What is needed.
An exact copy of all the data below is needed.

Source material.
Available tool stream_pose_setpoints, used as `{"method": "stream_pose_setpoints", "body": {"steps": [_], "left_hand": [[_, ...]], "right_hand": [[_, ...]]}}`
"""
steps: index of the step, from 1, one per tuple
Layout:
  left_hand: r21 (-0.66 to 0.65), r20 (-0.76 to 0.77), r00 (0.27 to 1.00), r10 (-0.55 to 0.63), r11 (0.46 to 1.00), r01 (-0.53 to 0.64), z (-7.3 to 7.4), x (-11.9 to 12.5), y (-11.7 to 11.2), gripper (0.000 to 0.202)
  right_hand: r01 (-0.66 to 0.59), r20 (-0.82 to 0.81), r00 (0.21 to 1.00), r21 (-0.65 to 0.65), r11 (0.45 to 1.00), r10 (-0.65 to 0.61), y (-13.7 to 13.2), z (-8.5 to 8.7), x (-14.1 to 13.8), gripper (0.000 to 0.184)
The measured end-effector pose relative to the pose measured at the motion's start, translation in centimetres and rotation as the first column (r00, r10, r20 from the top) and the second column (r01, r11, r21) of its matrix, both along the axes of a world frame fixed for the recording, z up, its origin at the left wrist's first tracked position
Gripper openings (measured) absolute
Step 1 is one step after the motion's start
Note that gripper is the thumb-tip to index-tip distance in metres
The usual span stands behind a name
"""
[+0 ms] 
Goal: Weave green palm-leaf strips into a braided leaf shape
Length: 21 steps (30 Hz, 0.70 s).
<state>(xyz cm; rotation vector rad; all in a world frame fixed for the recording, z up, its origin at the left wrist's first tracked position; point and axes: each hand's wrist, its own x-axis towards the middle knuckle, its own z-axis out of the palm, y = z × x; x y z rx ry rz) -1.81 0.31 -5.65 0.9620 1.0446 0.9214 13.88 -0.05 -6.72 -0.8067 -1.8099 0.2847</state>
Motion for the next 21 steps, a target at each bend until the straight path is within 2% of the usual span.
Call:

Solution for this task.
Available tool stream_pose_setpoints, used as `{"method": "stream_pose_setpoints", "body": {"steps": [_], "left_hand": [[_, ...]], "right_hand": [[_, ...]]}}`
"""
steps: index of the step, from 1, one per tuple
Layout:
  left_hand: r21 (-0.66 to 0.65), r20 (-0.76 to 0.77), r00 (0.27 to 1.00), r10 (-0.55 to 0.63), r11 (0.46 to 1.00), r01 (-0.53 to 0.64), z (-7.3 to 7.4), x (-11.9 to 12.5), y (-11.7 to 11.2), gripper (0.000 to 0.202)
  right_hand: r01 (-0.66 to 0.59), r20 (-0.82 to 0.81), r00 (0.21 to 1.00), r21 (-0.65 to 0.65), r11 (0.45 to 1.00), r10 (-0.65 to 0.61), y (-13.7 to 13.2), z (-8.5 to 8.7), x (-14.1 to 13.8), gripper (0.000 to 0.184)
The measured end-effector pose relative to the pose measured at the motion's start, translation in centimetres and rotation as the first column (r00, r10, r20 from the top) and the second column (r01, r11, r21) of its matrix, both along the axes of a world frame fixed for the recording, z up, its origin at the left wrist's first tracked position
Gripper openings (measured) absolute
Step 1 is one step after the motion's start
Note that gripper is the thumb-tip to index-tip distance in metres
The usual span stands behind a name
"""
[+0 ms] 
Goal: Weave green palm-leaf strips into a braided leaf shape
Length: 21 steps (30 Hz, 0.70 s).
<state>(xyz cm; rotation vector rad; all in a world frame fixed for the recording, z up, its origin at the left wrist's first tracked position; point and axes: each hand's wrist, its own x-axis towards the middle knuckle, its own z-axis out of the palm, y = z × x; x y z rx ry rz) -1.81 0.31 -5.65 0.9620 1.0446 0.9214 13.88 -0.05 -6.72 -0.8067 -1.8099 0.2847</state>
Motion for the next 21 steps, a target at each bend until the straight path is within 2% of the usual span.
Call:

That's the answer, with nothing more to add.